▸ TASK TO CARRY OUT:
As soon as the line containing "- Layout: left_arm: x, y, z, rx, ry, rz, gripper" appears in the material below, start returning lines exactly, and end with the line containing "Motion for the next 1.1".

--- START ---

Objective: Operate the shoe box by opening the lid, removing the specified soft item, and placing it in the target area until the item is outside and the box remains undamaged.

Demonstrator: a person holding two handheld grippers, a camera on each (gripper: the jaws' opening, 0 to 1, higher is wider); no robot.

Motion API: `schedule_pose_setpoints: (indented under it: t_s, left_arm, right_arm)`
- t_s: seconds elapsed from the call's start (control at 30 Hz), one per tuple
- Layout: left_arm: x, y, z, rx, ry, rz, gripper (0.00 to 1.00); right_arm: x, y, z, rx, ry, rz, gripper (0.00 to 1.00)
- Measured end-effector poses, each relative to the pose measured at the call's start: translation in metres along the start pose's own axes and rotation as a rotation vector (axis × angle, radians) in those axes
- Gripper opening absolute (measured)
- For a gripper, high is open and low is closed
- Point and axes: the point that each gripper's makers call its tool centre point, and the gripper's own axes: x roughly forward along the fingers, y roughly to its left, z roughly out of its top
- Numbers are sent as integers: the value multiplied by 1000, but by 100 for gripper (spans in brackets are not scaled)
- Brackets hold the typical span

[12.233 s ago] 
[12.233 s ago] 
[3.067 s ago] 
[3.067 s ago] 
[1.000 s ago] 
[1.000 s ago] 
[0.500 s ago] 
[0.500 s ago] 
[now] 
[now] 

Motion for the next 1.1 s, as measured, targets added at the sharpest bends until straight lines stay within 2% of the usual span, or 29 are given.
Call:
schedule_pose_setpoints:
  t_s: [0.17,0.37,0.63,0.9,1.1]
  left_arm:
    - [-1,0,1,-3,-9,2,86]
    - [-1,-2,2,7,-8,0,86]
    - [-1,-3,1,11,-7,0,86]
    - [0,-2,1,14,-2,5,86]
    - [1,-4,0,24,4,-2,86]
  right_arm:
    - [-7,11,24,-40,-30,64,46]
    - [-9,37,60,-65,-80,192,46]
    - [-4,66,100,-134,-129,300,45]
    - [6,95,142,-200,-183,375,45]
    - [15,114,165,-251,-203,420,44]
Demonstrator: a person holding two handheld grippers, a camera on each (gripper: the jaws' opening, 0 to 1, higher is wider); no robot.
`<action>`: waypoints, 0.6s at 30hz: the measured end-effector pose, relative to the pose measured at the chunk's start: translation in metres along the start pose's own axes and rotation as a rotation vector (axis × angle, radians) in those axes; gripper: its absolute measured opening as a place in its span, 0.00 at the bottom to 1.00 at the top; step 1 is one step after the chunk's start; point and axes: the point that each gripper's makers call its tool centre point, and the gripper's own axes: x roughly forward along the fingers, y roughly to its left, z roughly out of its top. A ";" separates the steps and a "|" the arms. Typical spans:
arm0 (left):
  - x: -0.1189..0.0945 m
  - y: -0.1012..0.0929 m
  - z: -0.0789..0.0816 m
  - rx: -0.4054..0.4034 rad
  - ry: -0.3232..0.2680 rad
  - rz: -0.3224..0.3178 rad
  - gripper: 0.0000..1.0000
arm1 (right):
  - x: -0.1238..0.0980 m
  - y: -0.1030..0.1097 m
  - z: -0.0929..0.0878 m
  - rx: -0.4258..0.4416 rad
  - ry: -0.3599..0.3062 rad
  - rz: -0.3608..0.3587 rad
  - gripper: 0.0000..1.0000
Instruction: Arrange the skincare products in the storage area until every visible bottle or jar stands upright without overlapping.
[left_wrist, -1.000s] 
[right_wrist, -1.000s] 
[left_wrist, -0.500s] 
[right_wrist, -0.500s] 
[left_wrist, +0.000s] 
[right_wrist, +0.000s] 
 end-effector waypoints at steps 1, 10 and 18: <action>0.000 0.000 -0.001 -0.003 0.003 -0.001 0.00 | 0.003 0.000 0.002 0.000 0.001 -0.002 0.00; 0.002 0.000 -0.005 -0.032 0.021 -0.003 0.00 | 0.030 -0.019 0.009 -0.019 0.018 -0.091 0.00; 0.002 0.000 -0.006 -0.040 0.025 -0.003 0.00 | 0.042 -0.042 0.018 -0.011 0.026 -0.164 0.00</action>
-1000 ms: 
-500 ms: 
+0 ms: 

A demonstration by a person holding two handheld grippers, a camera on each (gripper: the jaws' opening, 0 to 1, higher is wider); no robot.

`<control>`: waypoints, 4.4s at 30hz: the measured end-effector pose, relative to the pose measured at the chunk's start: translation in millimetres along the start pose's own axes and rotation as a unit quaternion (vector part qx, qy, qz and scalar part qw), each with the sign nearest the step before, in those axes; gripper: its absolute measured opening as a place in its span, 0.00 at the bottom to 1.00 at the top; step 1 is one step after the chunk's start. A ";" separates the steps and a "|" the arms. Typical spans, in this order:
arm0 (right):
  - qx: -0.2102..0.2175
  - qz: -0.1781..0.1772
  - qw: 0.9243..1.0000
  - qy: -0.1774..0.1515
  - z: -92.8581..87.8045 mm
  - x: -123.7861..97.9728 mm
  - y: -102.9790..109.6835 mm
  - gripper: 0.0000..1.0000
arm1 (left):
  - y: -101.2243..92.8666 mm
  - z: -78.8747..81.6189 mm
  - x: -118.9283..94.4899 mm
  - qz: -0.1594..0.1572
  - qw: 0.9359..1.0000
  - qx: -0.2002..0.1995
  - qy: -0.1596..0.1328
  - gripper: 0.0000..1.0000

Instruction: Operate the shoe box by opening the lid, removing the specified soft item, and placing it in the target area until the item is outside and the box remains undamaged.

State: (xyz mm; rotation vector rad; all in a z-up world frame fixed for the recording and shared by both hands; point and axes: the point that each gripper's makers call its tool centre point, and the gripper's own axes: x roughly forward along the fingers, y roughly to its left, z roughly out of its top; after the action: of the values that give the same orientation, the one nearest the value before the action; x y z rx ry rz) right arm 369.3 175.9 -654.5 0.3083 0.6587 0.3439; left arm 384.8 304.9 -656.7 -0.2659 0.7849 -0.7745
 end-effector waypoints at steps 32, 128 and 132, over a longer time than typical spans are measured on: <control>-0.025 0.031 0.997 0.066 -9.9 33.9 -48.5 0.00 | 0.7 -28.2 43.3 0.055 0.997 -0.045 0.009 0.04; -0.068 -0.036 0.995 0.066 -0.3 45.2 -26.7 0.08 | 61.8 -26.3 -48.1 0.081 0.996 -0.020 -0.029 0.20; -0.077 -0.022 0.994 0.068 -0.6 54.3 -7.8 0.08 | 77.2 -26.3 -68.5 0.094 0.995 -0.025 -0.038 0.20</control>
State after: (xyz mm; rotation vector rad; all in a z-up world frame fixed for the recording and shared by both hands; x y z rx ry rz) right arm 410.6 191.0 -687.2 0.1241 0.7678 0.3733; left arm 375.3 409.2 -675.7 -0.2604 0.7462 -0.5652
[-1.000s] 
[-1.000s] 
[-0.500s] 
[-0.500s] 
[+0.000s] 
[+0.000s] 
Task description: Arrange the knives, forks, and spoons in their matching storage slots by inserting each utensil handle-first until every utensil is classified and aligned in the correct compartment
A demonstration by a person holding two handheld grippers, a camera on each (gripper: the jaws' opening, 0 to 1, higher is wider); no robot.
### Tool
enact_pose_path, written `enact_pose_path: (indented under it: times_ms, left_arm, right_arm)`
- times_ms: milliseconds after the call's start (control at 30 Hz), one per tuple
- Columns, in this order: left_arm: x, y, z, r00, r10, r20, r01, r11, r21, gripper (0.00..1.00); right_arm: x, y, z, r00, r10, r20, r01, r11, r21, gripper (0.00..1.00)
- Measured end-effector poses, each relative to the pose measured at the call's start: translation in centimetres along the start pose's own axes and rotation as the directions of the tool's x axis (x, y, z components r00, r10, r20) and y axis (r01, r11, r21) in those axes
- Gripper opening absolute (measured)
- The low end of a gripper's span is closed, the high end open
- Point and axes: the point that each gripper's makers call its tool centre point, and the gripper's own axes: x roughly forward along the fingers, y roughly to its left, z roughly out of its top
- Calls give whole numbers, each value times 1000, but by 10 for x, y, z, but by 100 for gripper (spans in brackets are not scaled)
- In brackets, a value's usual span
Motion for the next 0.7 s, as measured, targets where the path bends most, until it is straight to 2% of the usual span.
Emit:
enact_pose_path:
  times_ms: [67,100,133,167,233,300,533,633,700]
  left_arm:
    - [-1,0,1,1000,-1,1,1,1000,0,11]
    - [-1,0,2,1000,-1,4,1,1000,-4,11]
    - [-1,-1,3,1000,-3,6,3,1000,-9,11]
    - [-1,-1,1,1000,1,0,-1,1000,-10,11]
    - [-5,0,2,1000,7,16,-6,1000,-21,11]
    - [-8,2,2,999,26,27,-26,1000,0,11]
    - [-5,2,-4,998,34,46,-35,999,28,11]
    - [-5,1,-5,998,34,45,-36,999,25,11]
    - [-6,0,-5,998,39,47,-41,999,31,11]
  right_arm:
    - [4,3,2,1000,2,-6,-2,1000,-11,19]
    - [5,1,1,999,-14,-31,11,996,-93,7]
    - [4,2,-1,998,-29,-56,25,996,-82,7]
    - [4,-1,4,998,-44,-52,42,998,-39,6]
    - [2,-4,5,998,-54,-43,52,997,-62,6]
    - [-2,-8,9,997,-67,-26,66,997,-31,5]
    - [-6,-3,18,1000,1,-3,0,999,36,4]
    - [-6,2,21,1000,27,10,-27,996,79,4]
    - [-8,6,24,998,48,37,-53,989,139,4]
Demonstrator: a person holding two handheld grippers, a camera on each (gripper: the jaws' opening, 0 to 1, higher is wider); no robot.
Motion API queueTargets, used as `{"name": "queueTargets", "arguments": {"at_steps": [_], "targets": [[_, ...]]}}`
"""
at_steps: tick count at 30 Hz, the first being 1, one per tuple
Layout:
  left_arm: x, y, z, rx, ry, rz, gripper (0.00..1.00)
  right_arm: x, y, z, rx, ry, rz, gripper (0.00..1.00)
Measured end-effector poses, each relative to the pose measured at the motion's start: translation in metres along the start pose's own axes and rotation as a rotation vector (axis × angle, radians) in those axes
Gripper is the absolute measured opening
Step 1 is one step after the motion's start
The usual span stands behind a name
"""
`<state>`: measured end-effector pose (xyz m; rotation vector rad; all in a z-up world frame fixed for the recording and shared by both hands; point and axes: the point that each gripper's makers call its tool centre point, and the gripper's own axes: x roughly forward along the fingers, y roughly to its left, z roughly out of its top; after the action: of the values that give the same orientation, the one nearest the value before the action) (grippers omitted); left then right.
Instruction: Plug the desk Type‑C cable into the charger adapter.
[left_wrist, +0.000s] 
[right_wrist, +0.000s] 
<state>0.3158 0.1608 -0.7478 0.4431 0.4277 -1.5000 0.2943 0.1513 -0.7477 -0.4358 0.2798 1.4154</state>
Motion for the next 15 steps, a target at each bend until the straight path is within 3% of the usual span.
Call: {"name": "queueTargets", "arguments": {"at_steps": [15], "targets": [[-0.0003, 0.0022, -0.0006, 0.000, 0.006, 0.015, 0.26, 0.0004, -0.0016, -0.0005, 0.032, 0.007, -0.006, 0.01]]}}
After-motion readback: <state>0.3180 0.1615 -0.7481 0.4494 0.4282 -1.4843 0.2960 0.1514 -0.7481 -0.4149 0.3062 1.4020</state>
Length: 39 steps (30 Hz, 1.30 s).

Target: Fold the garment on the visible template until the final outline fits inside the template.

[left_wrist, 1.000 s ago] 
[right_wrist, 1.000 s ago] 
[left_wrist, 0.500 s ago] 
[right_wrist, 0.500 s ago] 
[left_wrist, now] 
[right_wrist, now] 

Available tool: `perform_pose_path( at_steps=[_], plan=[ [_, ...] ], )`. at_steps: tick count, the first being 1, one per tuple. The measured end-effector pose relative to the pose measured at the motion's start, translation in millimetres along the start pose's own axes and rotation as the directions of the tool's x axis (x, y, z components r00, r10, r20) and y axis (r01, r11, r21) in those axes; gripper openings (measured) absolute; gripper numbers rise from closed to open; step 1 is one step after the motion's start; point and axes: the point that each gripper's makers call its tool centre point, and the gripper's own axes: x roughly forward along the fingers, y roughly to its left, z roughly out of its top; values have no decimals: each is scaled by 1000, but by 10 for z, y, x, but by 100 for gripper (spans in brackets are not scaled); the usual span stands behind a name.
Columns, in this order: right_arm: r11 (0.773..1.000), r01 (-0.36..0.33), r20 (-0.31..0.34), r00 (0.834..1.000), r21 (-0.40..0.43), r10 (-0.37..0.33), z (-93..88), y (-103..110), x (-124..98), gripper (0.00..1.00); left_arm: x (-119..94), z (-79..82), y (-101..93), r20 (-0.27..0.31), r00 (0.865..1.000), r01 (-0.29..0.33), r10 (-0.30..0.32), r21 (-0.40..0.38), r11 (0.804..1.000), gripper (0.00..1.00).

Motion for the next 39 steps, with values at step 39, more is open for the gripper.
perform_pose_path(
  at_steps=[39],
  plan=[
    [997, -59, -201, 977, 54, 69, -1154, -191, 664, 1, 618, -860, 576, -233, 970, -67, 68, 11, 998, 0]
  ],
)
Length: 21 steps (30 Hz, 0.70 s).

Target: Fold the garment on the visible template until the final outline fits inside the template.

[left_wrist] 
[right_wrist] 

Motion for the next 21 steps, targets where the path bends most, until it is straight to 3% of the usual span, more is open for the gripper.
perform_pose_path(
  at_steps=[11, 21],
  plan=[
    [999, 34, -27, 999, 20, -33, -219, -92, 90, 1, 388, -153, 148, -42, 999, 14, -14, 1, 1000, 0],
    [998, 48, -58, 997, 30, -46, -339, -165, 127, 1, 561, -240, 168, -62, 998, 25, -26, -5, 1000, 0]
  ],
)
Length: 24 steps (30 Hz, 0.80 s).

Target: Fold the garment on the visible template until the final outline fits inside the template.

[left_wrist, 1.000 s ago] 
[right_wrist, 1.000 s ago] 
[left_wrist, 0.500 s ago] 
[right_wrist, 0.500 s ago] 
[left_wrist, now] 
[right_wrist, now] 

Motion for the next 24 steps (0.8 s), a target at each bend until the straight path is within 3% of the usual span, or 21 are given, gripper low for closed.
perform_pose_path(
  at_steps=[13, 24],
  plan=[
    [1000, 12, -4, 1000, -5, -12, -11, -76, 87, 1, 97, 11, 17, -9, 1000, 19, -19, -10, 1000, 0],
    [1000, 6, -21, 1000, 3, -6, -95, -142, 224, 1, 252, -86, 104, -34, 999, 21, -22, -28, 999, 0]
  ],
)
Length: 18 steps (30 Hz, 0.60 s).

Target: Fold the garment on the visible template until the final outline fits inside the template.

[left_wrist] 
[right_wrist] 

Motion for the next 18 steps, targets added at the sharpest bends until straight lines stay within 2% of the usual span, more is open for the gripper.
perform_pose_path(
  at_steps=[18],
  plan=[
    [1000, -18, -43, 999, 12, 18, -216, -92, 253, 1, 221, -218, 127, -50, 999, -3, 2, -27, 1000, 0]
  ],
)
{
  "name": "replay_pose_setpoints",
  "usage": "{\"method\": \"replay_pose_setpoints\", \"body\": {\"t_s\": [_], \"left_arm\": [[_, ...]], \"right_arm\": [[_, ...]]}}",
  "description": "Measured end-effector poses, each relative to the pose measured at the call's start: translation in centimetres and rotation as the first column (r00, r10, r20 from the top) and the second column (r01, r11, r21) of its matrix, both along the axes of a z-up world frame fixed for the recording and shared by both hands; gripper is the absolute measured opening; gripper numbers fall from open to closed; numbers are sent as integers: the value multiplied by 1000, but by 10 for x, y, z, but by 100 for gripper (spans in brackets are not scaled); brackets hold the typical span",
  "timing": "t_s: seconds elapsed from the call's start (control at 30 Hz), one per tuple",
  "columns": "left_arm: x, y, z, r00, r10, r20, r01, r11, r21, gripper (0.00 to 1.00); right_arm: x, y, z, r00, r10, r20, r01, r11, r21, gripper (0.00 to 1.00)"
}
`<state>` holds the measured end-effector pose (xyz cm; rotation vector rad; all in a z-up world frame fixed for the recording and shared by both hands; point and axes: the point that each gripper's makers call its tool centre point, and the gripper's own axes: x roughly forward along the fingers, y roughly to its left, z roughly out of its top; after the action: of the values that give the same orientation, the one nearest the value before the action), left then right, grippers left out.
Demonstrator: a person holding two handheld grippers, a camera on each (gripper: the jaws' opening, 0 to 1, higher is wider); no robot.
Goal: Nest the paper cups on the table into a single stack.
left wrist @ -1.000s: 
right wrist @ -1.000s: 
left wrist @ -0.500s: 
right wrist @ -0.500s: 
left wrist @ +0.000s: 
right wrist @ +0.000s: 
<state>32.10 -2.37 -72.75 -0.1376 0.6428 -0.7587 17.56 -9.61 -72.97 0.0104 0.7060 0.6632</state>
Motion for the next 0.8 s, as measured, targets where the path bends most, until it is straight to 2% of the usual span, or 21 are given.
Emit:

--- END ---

▸ ANSWER SPACE:
- Layout: left_arm: x, y, z, rx, ry, rz, gripper (0.00 to 1.00); right_arm: x, y, z, rx, ry, rz, gripper (0.00 to 1.00)
- Measured end-effector poses, each relative to the pose measured at the call's start: translation in metres along the start pose's own axes and rotation as a rotation vector (axis × angle, radians) in those axes
- Gripper opening absolute (measured)
- For a gripper, high is open and low is closed
- Point and axes: the point that each gripper's makers call its tool centre point, and the gripper's own axes: x roughly forward along the fingers, y roughly to its left, z roughly out of its top
- Numbers are sent as integers: the value multiplied by 1000, but by 100 for gripper (spans in brackets are not scaled)
- Brackets hold the typical span

[12.233 s ago] 
[12.233 s ago] 
[3.067 s ago] 
[3.067 s ago] 
[1.000 s ago] 
[1.000 s ago] 
[0.500 s ago] 
[0.500 s ago] 
[now] 
[now] 

Motion for the next 1.1 s, as measured, targets added at the sharpest bends until straight lines stay within 2% of the usual span, or 29 are given.

This exercise has now been finished.